An FAA Inspector walked into a doctor's office with a frog on his head.

The doctor asked, "What can I do for you?"

And the frog said, "Take this wart off my butt."


Purportedly real, but I didn't hear it myself ...

(Transmission as a DC-10 rolls out long after a fast landing...)

San Jose Tower: American 751 heavy, turn right at the end if able. If not able, take the Guadalupe exit off of Highway 101 back to the airport.


Here is a joke that I read in a cartoon in Air Force magazine a while back. I can only paraphrase and the animation is helpful too, but:

Lt. Green was out on his first solo flight in a T-38 and was feeling a bit cocky. He decided to see what ballistic flight was like and pulled the jet into a vertical climb. After a few seconds he got a call from the tower as follows, "Ghost 53Z, tower. Say heading," to which the pilot responded "Uh, up, sir."


A small, 14-seat plane is circling for a landing in Allentown. It's totally fogged in, zero visibility, and suddenly there's a small electrical fire in the cockpit which disables all of the instruments and the radio. The pilot continues circling, totally lost, when suddenly he finds himself flying next to a tall office building.

He rolls down the window (this particular plane happens to have roll-down windows) and yells to a person inside the building, "Where are we?"

The person responds "In an airplane!"

The pilot then banks sharply to the right, circles twice, and makes a perfect landing at ABE.

As the passengers emerge, shaken but unhurt, one of them says to the pilot, "I'm certainly glad you were able to land safely, but I don't understand how the response you got was any use."

"Simple," responded the pilot. "I got an answer that was completely accurate and totally irrelevant to my problem, so I knew it had to be the PP&L building."


Big Iron engine and airplane company announced the first flight of the new Razzle 200 airliner.

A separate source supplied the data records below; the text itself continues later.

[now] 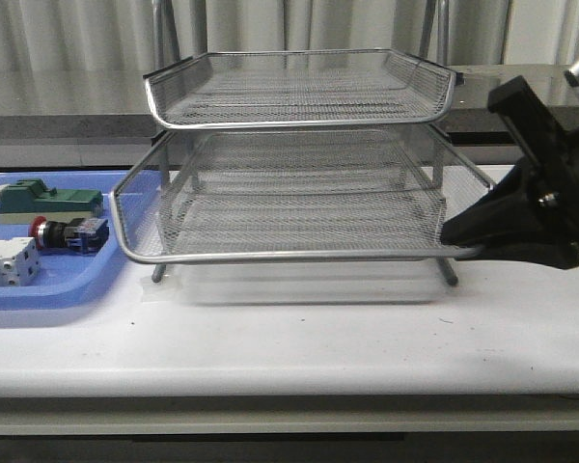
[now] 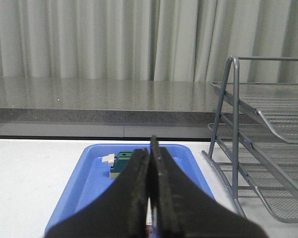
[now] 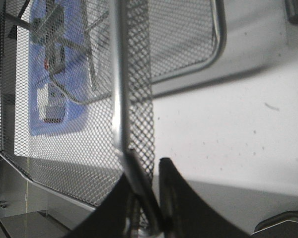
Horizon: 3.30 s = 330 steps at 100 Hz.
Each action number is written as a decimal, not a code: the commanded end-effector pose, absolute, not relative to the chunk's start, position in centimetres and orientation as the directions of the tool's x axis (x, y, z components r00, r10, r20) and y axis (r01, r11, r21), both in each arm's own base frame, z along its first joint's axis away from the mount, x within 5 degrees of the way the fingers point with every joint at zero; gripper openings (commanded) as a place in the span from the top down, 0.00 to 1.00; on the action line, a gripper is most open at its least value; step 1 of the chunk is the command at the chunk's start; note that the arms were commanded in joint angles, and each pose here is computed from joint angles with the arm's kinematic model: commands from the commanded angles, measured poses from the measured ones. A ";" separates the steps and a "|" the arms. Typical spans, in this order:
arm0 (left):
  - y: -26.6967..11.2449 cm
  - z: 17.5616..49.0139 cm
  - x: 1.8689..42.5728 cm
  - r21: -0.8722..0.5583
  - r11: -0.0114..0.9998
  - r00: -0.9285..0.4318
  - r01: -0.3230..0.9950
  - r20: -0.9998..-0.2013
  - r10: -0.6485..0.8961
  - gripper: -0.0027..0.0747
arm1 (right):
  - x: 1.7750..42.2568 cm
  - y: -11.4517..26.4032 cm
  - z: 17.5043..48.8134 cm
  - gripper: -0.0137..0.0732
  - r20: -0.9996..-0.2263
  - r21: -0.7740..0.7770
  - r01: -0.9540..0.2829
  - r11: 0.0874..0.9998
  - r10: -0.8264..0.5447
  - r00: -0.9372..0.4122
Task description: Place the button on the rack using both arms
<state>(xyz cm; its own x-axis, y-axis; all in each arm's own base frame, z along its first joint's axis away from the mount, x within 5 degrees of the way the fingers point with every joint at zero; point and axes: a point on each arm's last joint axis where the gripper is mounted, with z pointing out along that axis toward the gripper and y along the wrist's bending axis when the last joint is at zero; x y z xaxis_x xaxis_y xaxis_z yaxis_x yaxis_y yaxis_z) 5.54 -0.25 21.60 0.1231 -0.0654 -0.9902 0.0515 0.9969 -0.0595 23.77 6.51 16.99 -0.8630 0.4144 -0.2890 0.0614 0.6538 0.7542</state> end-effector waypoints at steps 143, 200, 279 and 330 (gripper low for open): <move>-0.3 21.0 5.4 -0.074 0.995 0.181 0.063 -0.980 -0.085 0.99 | 16.7 3.8 29.2 0.25 -0.854 0.297 -0.275 0.915 0.125 -0.506; -0.3 21.0 5.4 -0.074 0.995 0.181 0.063 -0.980 -0.085 0.99 | 13.2 1.3 32.4 0.25 -0.772 0.006 -0.147 0.989 -0.089 -0.629; -0.3 21.0 5.4 -0.074 0.995 0.181 0.063 -0.980 -0.085 0.99 | 8.3 0.7 33.6 0.92 -0.815 -0.031 -0.117 0.993 -0.093 -0.572; -0.3 21.0 5.4 -0.074 0.995 0.181 0.063 -0.980 -0.085 0.99 | 8.3 0.7 33.6 0.92 -0.815 -0.031 -0.117 0.993 -0.093 -0.572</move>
<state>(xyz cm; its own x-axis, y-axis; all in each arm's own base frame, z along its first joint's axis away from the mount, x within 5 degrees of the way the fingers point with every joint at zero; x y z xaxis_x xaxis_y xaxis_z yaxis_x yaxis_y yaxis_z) 5.54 -0.25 21.60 0.1231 -0.0654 -0.9902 0.0515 0.9969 -0.0595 8.03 0.84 32.23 -0.6371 -0.1009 -0.7641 -0.1318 0.9911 -0.0210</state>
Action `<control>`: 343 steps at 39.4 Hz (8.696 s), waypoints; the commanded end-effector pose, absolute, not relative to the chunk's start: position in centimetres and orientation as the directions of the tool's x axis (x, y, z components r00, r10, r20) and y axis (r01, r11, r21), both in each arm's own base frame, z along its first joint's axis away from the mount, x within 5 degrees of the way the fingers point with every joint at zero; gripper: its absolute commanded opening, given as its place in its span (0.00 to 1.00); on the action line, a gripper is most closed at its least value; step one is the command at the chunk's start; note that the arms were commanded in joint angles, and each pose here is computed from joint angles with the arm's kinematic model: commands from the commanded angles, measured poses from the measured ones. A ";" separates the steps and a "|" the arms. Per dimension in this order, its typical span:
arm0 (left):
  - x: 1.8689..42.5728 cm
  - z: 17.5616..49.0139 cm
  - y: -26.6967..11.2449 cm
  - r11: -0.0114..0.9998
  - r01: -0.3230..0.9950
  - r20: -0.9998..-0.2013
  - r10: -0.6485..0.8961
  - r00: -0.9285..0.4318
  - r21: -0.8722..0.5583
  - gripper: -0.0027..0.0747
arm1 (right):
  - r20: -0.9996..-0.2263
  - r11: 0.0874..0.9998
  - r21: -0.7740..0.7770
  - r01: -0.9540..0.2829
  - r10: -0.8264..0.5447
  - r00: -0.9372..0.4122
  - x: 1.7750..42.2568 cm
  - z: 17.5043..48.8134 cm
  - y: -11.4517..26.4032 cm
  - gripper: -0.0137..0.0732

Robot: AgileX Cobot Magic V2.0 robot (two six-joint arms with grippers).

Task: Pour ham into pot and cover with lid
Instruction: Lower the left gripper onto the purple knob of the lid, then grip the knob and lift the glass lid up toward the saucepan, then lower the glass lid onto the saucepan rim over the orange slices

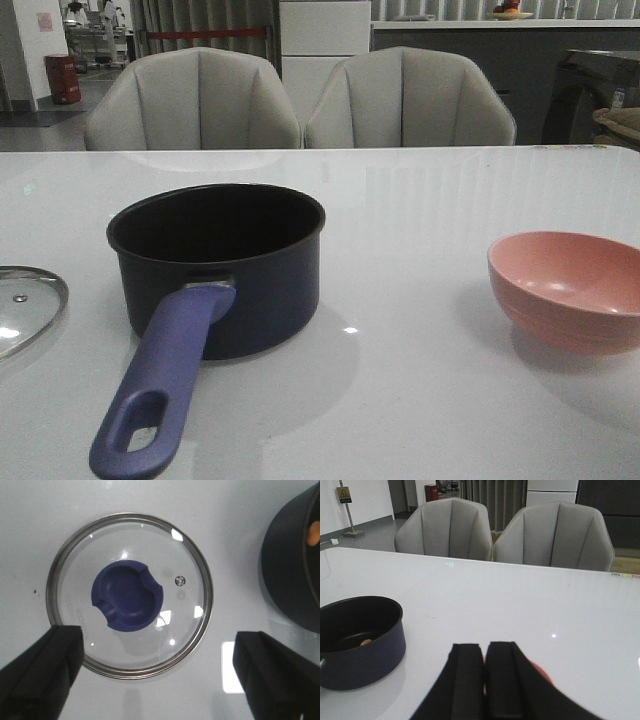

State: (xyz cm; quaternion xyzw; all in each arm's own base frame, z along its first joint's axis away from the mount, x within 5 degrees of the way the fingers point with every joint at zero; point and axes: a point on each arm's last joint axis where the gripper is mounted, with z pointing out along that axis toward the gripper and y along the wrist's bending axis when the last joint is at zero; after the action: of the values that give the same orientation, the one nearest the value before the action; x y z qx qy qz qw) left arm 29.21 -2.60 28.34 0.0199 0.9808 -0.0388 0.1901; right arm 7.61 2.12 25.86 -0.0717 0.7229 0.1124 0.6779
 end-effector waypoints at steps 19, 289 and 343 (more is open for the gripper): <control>35.6 26.2 -0.4 0.994 0.015 -0.259 -0.013 -0.966 -0.106 0.86 | -0.998 0.971 0.065 -0.229 0.068 0.002 7.7 27.3 1.8 0.33; 35.8 31.1 -19.8 0.827 0.559 -0.289 0.521 -0.803 -0.062 0.73 | -0.998 0.971 0.065 -0.229 0.068 0.002 7.7 27.3 1.8 0.33; 35.5 29.9 -20.4 0.822 0.550 -0.256 0.505 -0.824 -0.148 0.81 | -0.998 0.971 0.065 -0.229 0.068 0.002 7.7 27.3 1.8 0.33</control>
State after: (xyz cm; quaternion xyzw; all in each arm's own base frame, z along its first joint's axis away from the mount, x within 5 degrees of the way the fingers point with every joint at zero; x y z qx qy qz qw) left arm 36.72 -20.69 26.80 0.2774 0.9518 -0.0926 0.0925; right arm 7.61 2.13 25.84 -0.0721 0.7235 0.1127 0.6772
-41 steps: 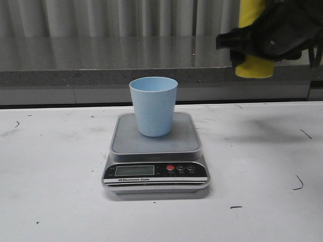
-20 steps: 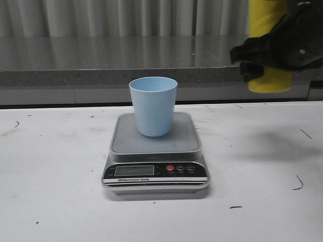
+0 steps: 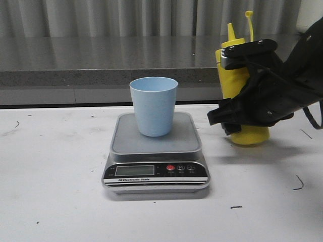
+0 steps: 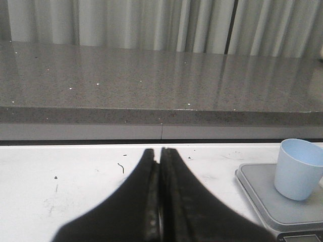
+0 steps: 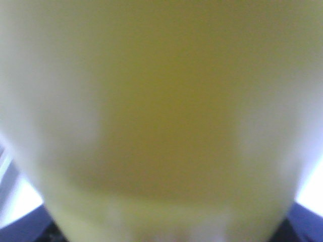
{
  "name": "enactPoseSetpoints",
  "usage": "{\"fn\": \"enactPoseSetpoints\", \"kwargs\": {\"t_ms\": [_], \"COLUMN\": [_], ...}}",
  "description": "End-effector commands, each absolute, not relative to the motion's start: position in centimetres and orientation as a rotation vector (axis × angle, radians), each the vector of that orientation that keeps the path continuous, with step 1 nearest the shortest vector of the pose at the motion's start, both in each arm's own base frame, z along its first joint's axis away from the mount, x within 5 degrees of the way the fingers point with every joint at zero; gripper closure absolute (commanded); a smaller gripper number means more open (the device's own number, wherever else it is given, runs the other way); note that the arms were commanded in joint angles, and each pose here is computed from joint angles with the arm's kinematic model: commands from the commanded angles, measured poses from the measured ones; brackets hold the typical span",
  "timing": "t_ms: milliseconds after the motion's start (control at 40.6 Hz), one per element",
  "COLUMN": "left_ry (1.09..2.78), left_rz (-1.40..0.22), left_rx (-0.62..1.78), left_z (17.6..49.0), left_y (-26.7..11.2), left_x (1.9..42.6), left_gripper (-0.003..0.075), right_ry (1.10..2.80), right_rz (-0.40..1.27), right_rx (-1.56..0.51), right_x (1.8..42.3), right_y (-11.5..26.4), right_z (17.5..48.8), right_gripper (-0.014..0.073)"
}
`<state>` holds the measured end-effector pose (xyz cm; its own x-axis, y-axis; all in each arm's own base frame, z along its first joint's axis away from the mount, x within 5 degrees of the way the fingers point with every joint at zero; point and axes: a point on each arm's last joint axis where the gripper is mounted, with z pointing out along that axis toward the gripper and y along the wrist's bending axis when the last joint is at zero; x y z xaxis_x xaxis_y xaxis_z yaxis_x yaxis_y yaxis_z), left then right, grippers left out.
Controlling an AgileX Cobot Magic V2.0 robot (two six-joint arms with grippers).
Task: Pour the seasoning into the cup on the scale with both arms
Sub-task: 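Lower the yellow bottle onto the table beside the scale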
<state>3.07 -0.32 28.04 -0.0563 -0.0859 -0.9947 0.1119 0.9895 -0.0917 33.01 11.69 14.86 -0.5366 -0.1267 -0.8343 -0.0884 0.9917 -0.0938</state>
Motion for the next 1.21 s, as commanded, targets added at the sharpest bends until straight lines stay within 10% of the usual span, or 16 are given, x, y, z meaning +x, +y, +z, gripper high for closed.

Chief test pilot Frank Lee Candid emerged from the cockpit shaken, dripping with sweat. He tried to muster a smile for the cameras and blurted out, "Damn, I'm happy to be alive."

Regaining his composure, he said the airplane flew "well, and the test was nearly according to plan." The only deviations from expected flight test results were a few cases of high speed flutter and one brief but violent control hard-over, responsible for the highly theatrical snap roll seen on short final. Henri Flaque, company press agent, noted that the snap roll showed the inherent strength of the Razzle 200 airframe, holding together despite the 30% corkscrew twist of the empennage.

Aircraft systems performed "nearly flawlessly," Candid said. The sole problem was in a landing gear actuator which began an uncommanded gear retraction during what was supposed to be a simple high speed taxi run. When the gear left the runway of its own accord, Candid said he was glad for the opportunity to check out the 200's handling. The approach was delayed briefly while the landing gear extended and retracted itself a number of times until the hydraulic power unit burned out, fortunately with the gear in a generally "down" position.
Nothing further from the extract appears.